Reproduce all the data verbatim.
═════ Data provided
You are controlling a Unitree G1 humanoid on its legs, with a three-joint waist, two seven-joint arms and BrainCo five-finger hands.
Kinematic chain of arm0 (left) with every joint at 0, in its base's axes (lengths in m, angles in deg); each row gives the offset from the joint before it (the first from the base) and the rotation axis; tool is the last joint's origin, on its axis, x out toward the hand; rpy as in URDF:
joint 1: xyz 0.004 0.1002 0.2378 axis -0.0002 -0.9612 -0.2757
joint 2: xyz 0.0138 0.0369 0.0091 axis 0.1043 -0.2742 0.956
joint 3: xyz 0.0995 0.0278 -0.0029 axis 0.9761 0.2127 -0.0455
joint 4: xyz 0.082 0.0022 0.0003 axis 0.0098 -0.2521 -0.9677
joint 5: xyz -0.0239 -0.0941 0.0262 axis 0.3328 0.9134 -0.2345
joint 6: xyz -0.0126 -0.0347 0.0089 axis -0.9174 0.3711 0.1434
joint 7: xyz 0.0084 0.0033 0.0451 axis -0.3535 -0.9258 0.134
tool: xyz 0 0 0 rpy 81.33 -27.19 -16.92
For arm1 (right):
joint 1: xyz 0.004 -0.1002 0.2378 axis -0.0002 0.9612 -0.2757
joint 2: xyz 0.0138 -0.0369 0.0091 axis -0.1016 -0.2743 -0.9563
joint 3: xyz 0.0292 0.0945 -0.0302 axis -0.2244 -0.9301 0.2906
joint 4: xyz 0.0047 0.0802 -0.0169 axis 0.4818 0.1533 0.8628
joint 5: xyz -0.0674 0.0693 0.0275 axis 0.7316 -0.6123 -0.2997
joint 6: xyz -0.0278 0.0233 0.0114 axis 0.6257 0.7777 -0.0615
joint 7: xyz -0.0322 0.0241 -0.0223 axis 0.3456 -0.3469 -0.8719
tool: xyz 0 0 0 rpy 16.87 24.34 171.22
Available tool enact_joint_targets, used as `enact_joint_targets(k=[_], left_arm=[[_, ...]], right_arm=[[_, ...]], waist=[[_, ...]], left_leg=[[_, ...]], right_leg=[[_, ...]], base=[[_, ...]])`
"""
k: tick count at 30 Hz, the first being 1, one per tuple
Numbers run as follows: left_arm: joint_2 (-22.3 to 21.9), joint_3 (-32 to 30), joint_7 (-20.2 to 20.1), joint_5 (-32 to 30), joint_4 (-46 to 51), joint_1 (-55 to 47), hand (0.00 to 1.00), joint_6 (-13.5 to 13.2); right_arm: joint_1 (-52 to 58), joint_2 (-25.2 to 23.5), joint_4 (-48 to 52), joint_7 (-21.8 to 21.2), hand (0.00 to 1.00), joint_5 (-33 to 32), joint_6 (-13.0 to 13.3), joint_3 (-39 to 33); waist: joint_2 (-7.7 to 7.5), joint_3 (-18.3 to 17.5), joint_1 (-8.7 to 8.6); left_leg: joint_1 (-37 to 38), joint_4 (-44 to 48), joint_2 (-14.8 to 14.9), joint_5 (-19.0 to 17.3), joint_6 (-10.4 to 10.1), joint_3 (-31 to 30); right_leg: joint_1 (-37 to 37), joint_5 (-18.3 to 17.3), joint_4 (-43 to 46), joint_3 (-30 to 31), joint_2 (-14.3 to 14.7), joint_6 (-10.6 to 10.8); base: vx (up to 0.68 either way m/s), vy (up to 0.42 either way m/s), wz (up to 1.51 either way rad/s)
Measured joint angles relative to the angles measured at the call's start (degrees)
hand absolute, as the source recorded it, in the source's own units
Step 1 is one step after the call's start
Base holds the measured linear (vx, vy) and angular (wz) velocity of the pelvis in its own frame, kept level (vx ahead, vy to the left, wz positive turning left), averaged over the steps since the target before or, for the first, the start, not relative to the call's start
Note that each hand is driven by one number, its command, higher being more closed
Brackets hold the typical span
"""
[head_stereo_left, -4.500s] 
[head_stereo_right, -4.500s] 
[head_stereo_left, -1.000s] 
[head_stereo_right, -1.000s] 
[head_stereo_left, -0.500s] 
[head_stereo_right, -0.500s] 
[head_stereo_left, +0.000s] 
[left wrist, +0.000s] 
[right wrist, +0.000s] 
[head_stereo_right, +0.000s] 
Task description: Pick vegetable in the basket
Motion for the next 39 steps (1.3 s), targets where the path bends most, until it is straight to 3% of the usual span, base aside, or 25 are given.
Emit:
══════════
_Answer to the problem_
You are controlling a Unitree G1 humanoid on its legs, with a three-joint waist, two seven-joint arms and BrainCo five-finger hands.
Kinematic chain of arm0 (left) with every joint at 0, in its base's axes (lengths in m, angles in deg); each row gives the offset from the joint before it (the first from the base) and the rotation axis; tool is the last joint's origin, on its axis, x out toward the hand; rpy as in URDF:
joint 1: xyz 0.004 0.1002 0.2378 axis -0.0002 -0.9612 -0.2757
joint 2: xyz 0.0138 0.0369 0.0091 axis 0.1043 -0.2742 0.956
joint 3: xyz 0.0995 0.0278 -0.0029 axis 0.9761 0.2127 -0.0455
joint 4: xyz 0.082 0.0022 0.0003 axis 0.0098 -0.2521 -0.9677
joint 5: xyz -0.0239 -0.0941 0.0262 axis 0.3328 0.9134 -0.2345
joint 6: xyz -0.0126 -0.0347 0.0089 axis -0.9174 0.3711 0.1434
joint 7: xyz 0.0084 0.0033 0.0451 axis -0.3535 -0.9258 0.134
tool: xyz 0 0 0 rpy 81.33 -27.19 -16.92
For arm1 (right):
joint 1: xyz 0.004 -0.1002 0.2378 axis -0.0002 0.9612 -0.2757
joint 2: xyz 0.0138 -0.0369 0.0091 axis -0.1016 -0.2743 -0.9563
joint 3: xyz 0.0292 0.0945 -0.0302 axis -0.2244 -0.9301 0.2906
joint 4: xyz 0.0047 0.0802 -0.0169 axis 0.4818 0.1533 0.8628
joint 5: xyz -0.0674 0.0693 0.0275 axis 0.7316 -0.6123 -0.2997
joint 6: xyz -0.0278 0.0233 0.0114 axis 0.6257 0.7777 -0.0615
joint 7: xyz -0.0322 0.0241 -0.0223 axis 0.3456 -0.3469 -0.8719
tool: xyz 0 0 0 rpy 16.87 24.34 171.22
Available tool enact_joint_targets, used as `enact_joint_targets(k=[_], left_arm=[[_, ...]], right_arm=[[_, ...]], waist=[[_, ...]], left_leg=[[_, ...]], right_leg=[[_, ...]], base=[[_, ...]])`
"""
k: tick count at 30 Hz, the first being 1, one per tuple
Numbers run as follows: left_arm: joint_2 (-22.3 to 21.9), joint_3 (-32 to 30), joint_7 (-20.2 to 20.1), joint_5 (-32 to 30), joint_4 (-46 to 51), joint_1 (-55 to 47), hand (0.00 to 1.00), joint_6 (-13.5 to 13.2); right_arm: joint_1 (-52 to 58), joint_2 (-25.2 to 23.5), joint_4 (-48 to 52), joint_7 (-21.8 to 21.2), hand (0.00 to 1.00), joint_5 (-33 to 32), joint_6 (-13.0 to 13.3), joint_3 (-39 to 33); waist: joint_2 (-7.7 to 7.5), joint_3 (-18.3 to 17.5), joint_1 (-8.7 to 8.6); left_leg: joint_1 (-37 to 38), joint_4 (-44 to 48), joint_2 (-14.8 to 14.9), joint_5 (-19.0 to 17.3), joint_6 (-10.4 to 10.1), joint_3 (-31 to 30); right_leg: joint_1 (-37 to 37), joint_5 (-18.3 to 17.3), joint_4 (-43 to 46), joint_3 (-30 to 31), joint_2 (-14.3 to 14.7), joint_6 (-10.6 to 10.8); base: vx (up to 0.68 either way m/s), vy (up to 0.42 either way m/s), wz (up to 1.51 either way rad/s)
Measured joint angles relative to the angles measured at the call's start (degrees)
hand absolute, as the source recorded it, in the source's own units
Step 1 is one step after the call's start
Base holds the measured linear (vx, vy) and angular (wz) velocity of the pelvis in its own frame, kept level (vx ahead, vy to the left, wz positive turning left), averaged over the steps since the target before or, for the first, the start, not relative to the call's start
Note that each hand is driven by one number, its command, higher being more closed
Brackets hold the typical span
"""
[head_stereo_left, -4.500s] 
[head_stereo_right, -4.500s] 
[head_stereo_left, -1.000s] 
[head_stereo_right, -1.000s] 
[head_stereo_left, -0.500s] 
[head_stereo_right, -0.500s] 
[head_stereo_left, +0.000s] 
[left wrist, +0.000s] 
[right wrist, +0.000s] 
[head_stereo_right, +0.000s] 
Task description: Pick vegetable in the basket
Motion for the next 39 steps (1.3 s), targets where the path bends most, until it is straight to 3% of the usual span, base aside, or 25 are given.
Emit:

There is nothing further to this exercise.